(DATA PROVIDED begins)

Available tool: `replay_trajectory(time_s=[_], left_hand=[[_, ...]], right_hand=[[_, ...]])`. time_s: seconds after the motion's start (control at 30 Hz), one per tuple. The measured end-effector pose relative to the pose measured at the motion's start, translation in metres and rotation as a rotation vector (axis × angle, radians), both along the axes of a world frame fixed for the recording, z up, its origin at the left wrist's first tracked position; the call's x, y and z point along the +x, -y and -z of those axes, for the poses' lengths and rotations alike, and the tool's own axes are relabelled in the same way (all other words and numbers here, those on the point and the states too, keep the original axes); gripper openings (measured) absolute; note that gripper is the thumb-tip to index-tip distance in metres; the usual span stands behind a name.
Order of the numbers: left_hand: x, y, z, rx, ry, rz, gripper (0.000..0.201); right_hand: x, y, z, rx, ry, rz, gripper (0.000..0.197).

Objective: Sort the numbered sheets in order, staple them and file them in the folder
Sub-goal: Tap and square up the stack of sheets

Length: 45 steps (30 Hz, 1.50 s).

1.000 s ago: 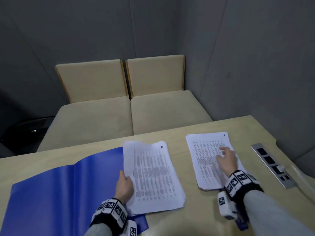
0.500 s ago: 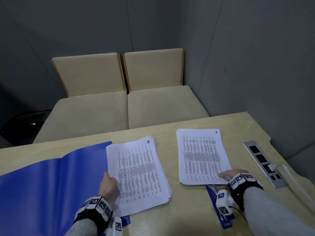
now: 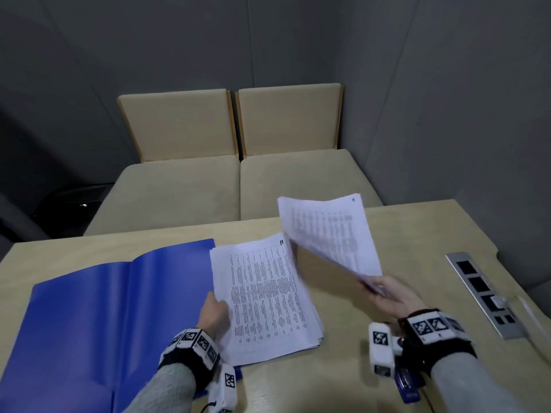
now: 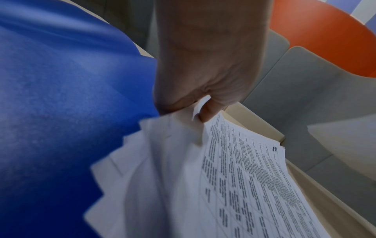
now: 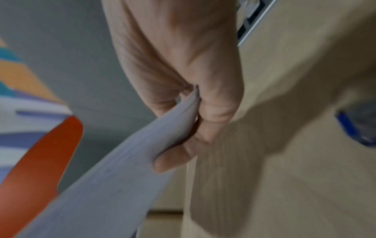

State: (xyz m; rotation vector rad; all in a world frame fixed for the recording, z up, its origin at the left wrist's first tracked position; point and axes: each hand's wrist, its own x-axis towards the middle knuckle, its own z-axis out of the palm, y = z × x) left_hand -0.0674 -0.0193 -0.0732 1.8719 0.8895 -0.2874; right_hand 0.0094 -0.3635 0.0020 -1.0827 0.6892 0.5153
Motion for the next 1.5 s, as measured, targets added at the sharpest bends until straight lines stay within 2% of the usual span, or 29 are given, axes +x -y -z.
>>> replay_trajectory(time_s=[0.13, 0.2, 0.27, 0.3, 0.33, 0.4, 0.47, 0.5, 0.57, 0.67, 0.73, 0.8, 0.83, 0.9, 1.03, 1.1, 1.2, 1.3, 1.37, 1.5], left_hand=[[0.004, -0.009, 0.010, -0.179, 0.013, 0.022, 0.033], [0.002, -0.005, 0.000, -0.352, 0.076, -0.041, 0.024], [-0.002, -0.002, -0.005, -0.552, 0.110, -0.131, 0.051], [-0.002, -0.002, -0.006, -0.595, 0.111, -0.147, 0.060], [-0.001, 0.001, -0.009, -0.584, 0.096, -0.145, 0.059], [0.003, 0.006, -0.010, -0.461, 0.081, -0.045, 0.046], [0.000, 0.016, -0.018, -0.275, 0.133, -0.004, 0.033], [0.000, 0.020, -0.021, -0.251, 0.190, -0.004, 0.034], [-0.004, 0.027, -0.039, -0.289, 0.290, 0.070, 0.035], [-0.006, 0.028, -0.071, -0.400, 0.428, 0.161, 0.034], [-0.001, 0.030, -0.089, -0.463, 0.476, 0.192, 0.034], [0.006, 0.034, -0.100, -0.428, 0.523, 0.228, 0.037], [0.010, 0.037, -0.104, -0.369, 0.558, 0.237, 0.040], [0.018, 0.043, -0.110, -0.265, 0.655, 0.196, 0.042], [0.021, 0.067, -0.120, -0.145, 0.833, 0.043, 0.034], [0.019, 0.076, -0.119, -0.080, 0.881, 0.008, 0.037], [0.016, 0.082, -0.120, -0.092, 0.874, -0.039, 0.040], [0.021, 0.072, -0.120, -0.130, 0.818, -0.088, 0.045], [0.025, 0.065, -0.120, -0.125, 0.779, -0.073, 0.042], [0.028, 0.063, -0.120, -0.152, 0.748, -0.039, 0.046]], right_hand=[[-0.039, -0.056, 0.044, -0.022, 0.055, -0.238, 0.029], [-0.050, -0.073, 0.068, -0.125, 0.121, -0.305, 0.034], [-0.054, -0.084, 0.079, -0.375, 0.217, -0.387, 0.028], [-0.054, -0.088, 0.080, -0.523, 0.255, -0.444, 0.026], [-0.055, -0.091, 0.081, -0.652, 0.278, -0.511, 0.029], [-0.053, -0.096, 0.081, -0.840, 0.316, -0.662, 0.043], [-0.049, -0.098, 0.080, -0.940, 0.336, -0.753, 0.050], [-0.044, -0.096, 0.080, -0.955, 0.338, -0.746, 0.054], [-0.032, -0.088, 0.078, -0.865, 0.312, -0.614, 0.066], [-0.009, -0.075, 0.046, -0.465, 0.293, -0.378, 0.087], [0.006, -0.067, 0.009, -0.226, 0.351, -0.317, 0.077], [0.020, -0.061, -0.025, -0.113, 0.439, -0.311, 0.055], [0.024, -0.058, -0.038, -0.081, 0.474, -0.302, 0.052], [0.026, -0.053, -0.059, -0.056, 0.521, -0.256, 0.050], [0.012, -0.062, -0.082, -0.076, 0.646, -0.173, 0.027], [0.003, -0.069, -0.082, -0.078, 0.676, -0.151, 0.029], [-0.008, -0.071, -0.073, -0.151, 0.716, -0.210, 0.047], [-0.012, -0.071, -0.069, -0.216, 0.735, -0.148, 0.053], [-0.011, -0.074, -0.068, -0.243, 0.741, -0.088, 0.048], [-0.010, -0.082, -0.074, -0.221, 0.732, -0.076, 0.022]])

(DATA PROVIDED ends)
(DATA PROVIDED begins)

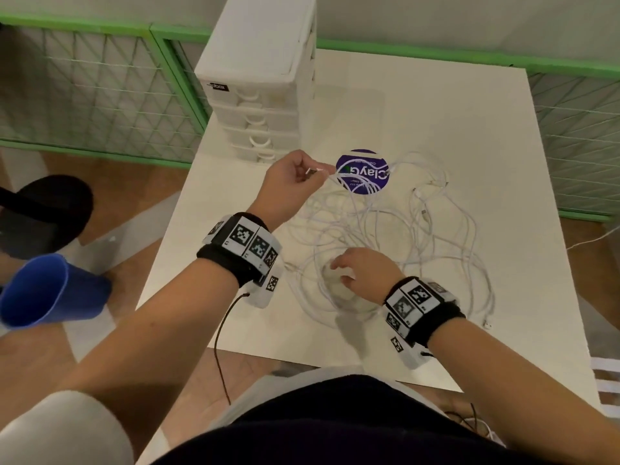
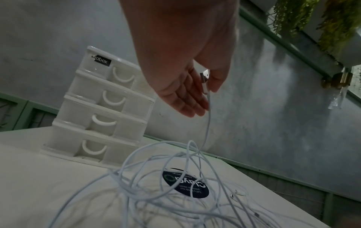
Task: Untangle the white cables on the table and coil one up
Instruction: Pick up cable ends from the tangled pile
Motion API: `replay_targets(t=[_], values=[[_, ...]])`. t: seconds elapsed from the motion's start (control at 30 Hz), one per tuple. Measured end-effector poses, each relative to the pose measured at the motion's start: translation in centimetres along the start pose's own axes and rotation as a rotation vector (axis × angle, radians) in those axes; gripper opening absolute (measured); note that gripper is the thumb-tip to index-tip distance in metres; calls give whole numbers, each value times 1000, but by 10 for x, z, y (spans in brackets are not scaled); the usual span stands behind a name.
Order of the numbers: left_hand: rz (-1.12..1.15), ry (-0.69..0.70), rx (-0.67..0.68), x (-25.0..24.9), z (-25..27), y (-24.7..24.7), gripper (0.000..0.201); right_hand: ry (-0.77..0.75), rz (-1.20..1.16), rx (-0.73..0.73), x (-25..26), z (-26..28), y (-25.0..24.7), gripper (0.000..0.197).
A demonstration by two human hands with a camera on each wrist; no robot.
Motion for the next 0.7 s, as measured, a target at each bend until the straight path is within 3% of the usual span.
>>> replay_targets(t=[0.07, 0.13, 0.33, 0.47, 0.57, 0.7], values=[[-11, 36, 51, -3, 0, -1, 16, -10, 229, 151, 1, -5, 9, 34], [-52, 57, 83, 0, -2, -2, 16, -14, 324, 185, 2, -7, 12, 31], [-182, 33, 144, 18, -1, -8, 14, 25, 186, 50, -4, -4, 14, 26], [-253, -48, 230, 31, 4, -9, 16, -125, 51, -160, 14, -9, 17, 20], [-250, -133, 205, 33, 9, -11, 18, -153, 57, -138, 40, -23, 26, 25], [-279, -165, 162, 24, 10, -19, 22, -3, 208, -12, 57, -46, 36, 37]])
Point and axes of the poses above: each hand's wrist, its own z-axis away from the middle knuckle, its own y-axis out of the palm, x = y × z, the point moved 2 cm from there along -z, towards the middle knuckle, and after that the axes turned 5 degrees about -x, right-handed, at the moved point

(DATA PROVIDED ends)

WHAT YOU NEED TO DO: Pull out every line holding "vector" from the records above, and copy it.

ANSWER SPACE:
Available tool: `replay_trajectory(time_s=[_], left_hand=[[_, ...]], right_hand=[[_, ...]])`. time_s: seconds after the motion's start (control at 30 Hz), one per tuple. The measured end-effector pose relative to the pose measured at the motion's start, translation in metres and rotation as a rotation vector (axis × angle, radians), both along the axes of a world frame fixed for the recording, z up, its origin at the left wrist's first tracked position; the call's x, y and z point along the +x, -y and -z of those axes, for the poses' lengths and rotations alike, and the tool's own axes are relabelled in the same way (all other words and numbers here, those on the point and the states too, keep the original axes); gripper openings (measured) absolute; note that gripper is the thumb-tip to index-tip distance in metres; the usual span stands behind a name.
State: (xyz m; rotation vector rad; all in a world frame fixed for the recording, z up, its origin at the left wrist's first tracked position; point and axes: each hand's wrist, its own x-axis towards the middle knuckle, its own z-axis out of the palm, y = z × x) left_hand -0.0674 -0.0193 -0.0732 1.8719 0.8895 -0.2874; right_hand 0.0094 -0.3635 0.0020 -1.0827 0.6892 0.5153
Motion API: `replay_targets(t=[_], values=[[_, ...]])`. t: seconds elapsed from the motion's start (control at 30 Hz), one per tuple. Measured end-effector poses, each relative to the pose measured at the motion's start: translation in centimetres along the start pose's own axes and rotation as a rotation vector (axis × angle, radians) in those axes; gripper opening absolute (measured); note that gripper is the thumb-tip to index-tip distance in metres; calls give whole numbers, each value times 1000, but by 10 for x, z, y (spans in brackets are not scaled); the usual span stands behind a name.

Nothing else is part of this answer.